Since receiving FDA/EMA approval, real-world clinical data on cenegermin have been accumulating. Recently, a phase II trial for dry eye syndrome reported improvements in symptoms, ocular surface staining, and tear secretion 2). Its application to other ocular surface diseases is also being considered.
Thymosin β4 0.1% ophthalmic solution (RGN-259) demonstrated promotion of corneal healing and improvement of subjective symptoms in a randomized, placebo-controlled, double-blind phase III clinical trial in patients with neurotrophic keratopathy 3).
Thymosin β4 is an actin-binding protein that is thought to promote epithelial repair through cell migration, anti-inflammatory, and anti-apoptotic effects 15).
Topical insulin, which has been reported for use in corneal diseases since 1945, promotes re-epithelialization of the corneal epithelium. Insulin receptors and IGF-1 receptors have been confirmed to be expressed on the human ocular surface. Although a consensus on dosage has not been established, it is generally administered four times daily. Due to its low cost and high availability, it is expected to be useful in a wide range of regions, including developing countries.

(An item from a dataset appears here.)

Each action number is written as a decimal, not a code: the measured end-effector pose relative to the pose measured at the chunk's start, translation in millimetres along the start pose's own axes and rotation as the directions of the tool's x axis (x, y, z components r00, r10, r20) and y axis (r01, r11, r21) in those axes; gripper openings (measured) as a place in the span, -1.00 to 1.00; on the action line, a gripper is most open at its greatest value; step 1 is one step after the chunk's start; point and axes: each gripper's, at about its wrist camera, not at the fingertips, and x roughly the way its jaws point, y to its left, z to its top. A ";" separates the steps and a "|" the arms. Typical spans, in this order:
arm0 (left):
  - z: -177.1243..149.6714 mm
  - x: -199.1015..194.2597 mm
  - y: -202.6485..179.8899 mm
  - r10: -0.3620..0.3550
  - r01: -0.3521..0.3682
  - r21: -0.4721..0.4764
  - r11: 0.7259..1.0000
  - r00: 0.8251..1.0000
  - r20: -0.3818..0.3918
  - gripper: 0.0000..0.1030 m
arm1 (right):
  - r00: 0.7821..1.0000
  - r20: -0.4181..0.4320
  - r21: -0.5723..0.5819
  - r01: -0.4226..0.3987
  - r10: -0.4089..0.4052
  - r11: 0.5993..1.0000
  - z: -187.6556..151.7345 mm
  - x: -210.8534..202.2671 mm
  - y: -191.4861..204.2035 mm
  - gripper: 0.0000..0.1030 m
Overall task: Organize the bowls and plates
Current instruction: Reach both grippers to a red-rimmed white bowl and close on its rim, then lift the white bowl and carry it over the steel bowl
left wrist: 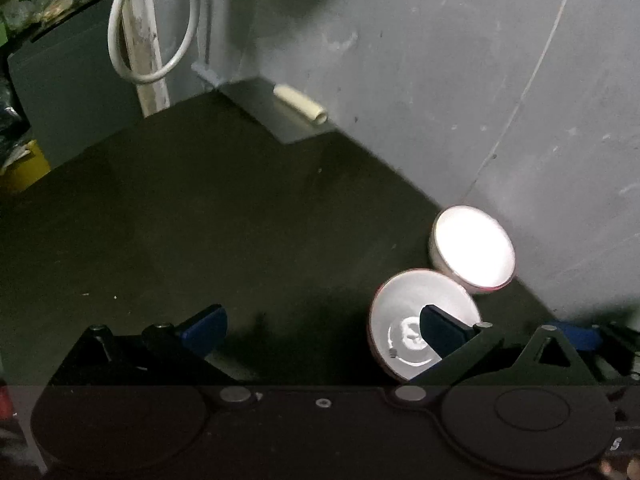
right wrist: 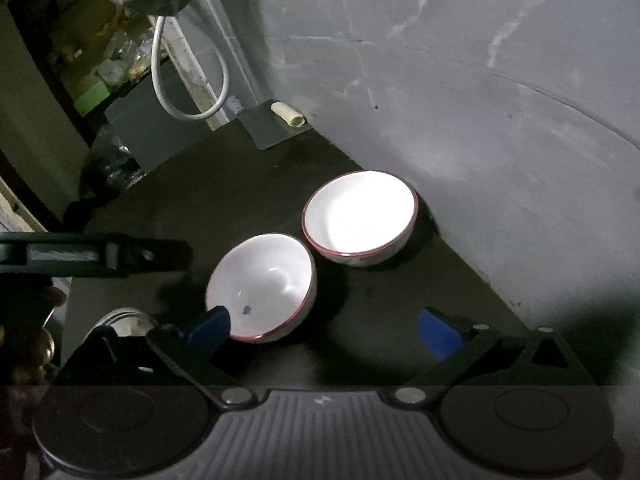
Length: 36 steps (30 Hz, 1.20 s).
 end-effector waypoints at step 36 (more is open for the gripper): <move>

Topically administered RGTA (regenerating agent) is a heparan sulfate proteoglycan mimetic, and observational studies have reported promotion of corneal healing. It is currently only available in Europe.
In Japan, research on eye drops containing a combination of neuropeptides that directly act on corneal epithelial cells is ongoing. The combination of the minimal essential sequences FGLM-NH₂ (derived from substance P) and SSSR (derived from IGF-1) has been shown to promote epithelial wound healing, and its application to refractory cases is expected.